本書は「ウェブ進化論」が明らかにしない、というより梅田氏が「ウェブ進化論」では割愛したGoogleの側面を過不足なく伝えている。「なぜGoogleはGoogle NewsやGmailといった、儲けが全くでないサービスを提供しつづけるのか?」「それでGoogleはどこで儲けを出しているのか?」「ロングテールって一般人な自分にはどう関係あるのか?」「Googleが陰はもたらさなかったのか?」「そしてGoogleは何になろうとしているのか?」....「ウェブ進化論」があえて避けて来た質問に本書はきちんと答えてくれる。
本書は2006年の今年に入ってから佐々木氏が一気書きしたとのことだが、しかし章立てを見ると、とてもそうとは思えぬぐらい整理されている。まるであたかもGooglebotが生成したかのように。
すべてを破壊していく
すべてを凌駕していく
すべてを再生していく
すべてを発信していく
すべてを選別していく
すべてを支配していく
各章のトビラにも、面白いしかけがしてある。是非自分で手に取って確認していただきたい。

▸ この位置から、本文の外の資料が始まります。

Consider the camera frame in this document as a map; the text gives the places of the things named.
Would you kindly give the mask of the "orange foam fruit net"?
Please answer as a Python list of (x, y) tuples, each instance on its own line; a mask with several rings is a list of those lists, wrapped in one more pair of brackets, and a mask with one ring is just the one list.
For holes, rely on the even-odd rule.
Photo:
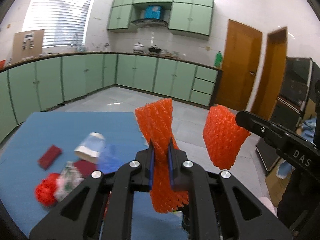
[(210, 107), (202, 134), (211, 162), (221, 170), (231, 169), (251, 135), (236, 124), (235, 114), (222, 105)]

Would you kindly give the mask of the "green white paper carton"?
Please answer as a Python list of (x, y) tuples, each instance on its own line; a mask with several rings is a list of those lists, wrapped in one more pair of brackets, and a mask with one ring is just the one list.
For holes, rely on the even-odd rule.
[(61, 202), (67, 197), (84, 178), (80, 171), (74, 166), (74, 163), (68, 161), (56, 180), (56, 190), (54, 197), (58, 202)]

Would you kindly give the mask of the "red paper cup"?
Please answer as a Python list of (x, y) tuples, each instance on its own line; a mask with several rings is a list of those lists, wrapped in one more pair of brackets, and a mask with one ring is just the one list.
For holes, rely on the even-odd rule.
[(43, 206), (50, 207), (57, 202), (54, 193), (57, 189), (56, 181), (59, 176), (58, 173), (50, 173), (35, 188), (35, 197)]

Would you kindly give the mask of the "green lower kitchen cabinets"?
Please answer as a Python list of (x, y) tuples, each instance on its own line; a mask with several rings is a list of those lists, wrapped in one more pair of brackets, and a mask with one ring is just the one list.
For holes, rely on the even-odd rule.
[(1, 69), (1, 139), (34, 112), (48, 111), (113, 86), (214, 104), (222, 70), (161, 56), (130, 53), (49, 55)]

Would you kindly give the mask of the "blue plastic bag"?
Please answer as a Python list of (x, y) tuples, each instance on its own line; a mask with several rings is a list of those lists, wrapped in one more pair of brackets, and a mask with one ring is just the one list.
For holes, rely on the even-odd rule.
[(121, 158), (119, 144), (106, 144), (99, 155), (97, 170), (103, 174), (116, 172), (125, 161)]

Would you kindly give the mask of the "white blue paper cup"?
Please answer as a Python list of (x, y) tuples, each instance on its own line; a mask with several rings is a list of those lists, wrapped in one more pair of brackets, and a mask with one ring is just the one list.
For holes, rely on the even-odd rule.
[(104, 148), (104, 136), (100, 133), (92, 132), (75, 148), (74, 153), (82, 160), (97, 164)]

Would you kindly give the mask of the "green plastic bottle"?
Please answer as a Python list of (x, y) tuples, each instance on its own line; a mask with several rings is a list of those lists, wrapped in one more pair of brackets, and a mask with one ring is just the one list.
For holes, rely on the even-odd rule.
[(222, 61), (223, 61), (223, 55), (222, 55), (221, 51), (218, 51), (216, 54), (216, 57), (215, 57), (214, 66), (216, 68), (220, 68)]

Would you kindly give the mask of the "brown wooden door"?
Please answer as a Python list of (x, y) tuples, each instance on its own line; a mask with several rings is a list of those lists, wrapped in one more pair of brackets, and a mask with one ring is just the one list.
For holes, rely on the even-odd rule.
[(222, 76), (215, 103), (236, 111), (246, 108), (258, 69), (263, 33), (228, 21)]

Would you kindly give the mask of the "black wok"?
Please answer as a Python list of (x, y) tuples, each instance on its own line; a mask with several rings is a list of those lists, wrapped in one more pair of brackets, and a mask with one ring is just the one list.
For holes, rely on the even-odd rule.
[(148, 47), (148, 51), (150, 54), (157, 54), (159, 55), (161, 53), (161, 48), (158, 48), (157, 46), (150, 46)]

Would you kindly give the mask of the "dark red flat box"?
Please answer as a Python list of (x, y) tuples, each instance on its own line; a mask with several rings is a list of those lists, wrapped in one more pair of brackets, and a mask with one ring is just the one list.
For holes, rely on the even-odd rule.
[(46, 150), (46, 152), (37, 160), (38, 165), (47, 170), (55, 161), (57, 157), (62, 154), (62, 149), (52, 145)]

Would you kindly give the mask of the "blue foam floor mat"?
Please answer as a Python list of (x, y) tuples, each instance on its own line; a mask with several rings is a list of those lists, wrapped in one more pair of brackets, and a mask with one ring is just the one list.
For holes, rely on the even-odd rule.
[[(68, 161), (77, 161), (75, 148), (89, 135), (100, 133), (107, 144), (119, 144), (125, 163), (146, 148), (131, 112), (35, 112), (19, 127), (1, 155), (1, 201), (26, 236), (48, 213), (35, 198), (35, 187)], [(62, 154), (47, 169), (37, 160), (52, 145)]]

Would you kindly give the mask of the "blue box above hood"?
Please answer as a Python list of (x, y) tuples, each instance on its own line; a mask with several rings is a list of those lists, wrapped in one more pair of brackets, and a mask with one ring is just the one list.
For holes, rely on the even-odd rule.
[(149, 5), (146, 7), (144, 18), (147, 19), (163, 19), (163, 7), (160, 5)]

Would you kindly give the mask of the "brown cardboard box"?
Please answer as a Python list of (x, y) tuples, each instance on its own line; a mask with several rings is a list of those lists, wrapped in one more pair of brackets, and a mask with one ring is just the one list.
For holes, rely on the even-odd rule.
[(12, 62), (38, 57), (42, 54), (44, 29), (16, 33), (12, 45)]

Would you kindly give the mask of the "white window blinds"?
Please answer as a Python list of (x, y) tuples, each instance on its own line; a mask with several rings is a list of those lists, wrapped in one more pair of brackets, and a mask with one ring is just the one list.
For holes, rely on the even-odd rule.
[(71, 46), (75, 33), (85, 42), (93, 0), (31, 0), (23, 31), (44, 29), (43, 48)]

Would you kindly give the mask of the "green upper wall cabinets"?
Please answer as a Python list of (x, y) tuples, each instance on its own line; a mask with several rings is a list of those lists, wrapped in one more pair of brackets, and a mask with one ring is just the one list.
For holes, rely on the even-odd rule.
[(208, 40), (211, 33), (214, 0), (113, 0), (108, 31), (135, 33), (131, 22), (143, 19), (146, 7), (163, 7), (163, 19), (172, 34)]

著者の佐々木俊尚氏 は、むしろWeb 1.0時代からWebとつきあいのある人には梅田氏よりも有名かもしれない、HotWiredの寄稿者でもある。本書のテーマを執筆するジャーナリストとしては、日本でももっともふさわしい人の一人だろう。その力量に、「一日も早く出版せねば」という「殺速感」と「対象が対象だけにディテールに手を抜けない」という「複速感」のせめぎあいが加わったとき、本書は必然的に傑作となった。書くべき人が、書くべきことを、書くべき時に書いたのが本書である。

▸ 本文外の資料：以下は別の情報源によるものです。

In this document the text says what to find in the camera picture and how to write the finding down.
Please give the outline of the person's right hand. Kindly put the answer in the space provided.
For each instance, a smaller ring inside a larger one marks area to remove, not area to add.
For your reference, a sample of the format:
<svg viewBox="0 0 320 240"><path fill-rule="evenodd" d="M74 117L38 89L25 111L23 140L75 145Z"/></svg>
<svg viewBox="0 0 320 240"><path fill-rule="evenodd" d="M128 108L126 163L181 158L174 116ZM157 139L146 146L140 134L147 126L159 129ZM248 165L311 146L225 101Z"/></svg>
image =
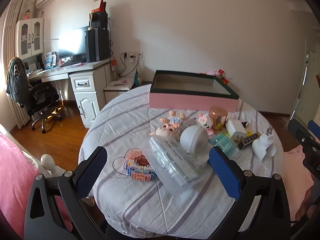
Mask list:
<svg viewBox="0 0 320 240"><path fill-rule="evenodd" d="M300 208L296 212L295 219L296 221L300 221L302 217L307 216L308 219L310 219L313 214L315 213L317 206L312 205L308 206L308 201L311 198L311 193L312 193L313 186L311 186L305 193L304 199L300 205Z"/></svg>

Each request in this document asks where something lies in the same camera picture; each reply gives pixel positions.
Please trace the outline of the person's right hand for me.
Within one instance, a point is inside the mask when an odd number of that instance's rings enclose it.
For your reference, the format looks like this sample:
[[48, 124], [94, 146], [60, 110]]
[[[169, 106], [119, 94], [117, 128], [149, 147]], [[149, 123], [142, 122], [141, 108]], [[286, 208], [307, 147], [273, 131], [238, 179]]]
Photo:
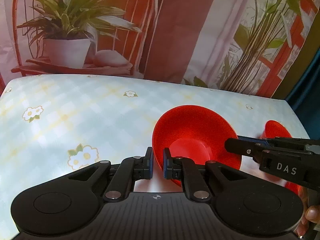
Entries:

もう一つ、「ウェブ進化論」との比較で面白いのは、著者だけではなく出版社である。「ウェブ進化論」はすでにアカデミックなちくま新書を代表する一冊になっているのに対し、ジャーナリスティックな文春新書は明らかに本書を今年の代表としようとしている。両者ともその対象がGoogleだという点で一致しているのは偶然ではあるまい。
ただし、こうしたWebを題材とした新書を書くにあたって、どちらも編集に難がある。一番大きいのは、URIの掲載法だ。「ウェブ進化論」では各章の終わりにならべて書いていて、本書では巻末に「参考文献および関連URL一覧」として掲載しているが、これは使いづらい。これらは脚注として記載するのが正しい。新書の幅というのは、脚注サイズでほとんどのURIがきれいに収まる幅でもある。まだどちらも「新書は読むべきもの」という、Web0.0の感覚から出ていない。「眺める新書」という作り方をこれからの新書は目指すべきだ。この点に関しては新興の新書出版社の方に一日の長があるように見受けられる。彼らとてそれでもWeb 1.0どまりなのだが。
これが販売戦略ともなると、さらに文春新書編集部はいただけない。冒頭に述べた、本書の奥付の第一刷発行日は2006年4月20日。通常その1ヶ月前には販売準備完了となっているのが通例なのに、4月12日現在でもAmazonをはじめとするオンライン書店にいまだに掲載がないというのは、昨今ではかなり痛いポカである。対して「ウェブ進化論」は梅田氏のblog でも販売前からかなり宣伝しており、順調なスタートダッシュを切る事ができた。本書はその遅れを挽回できるだろうか?人ごとながら少し心配である。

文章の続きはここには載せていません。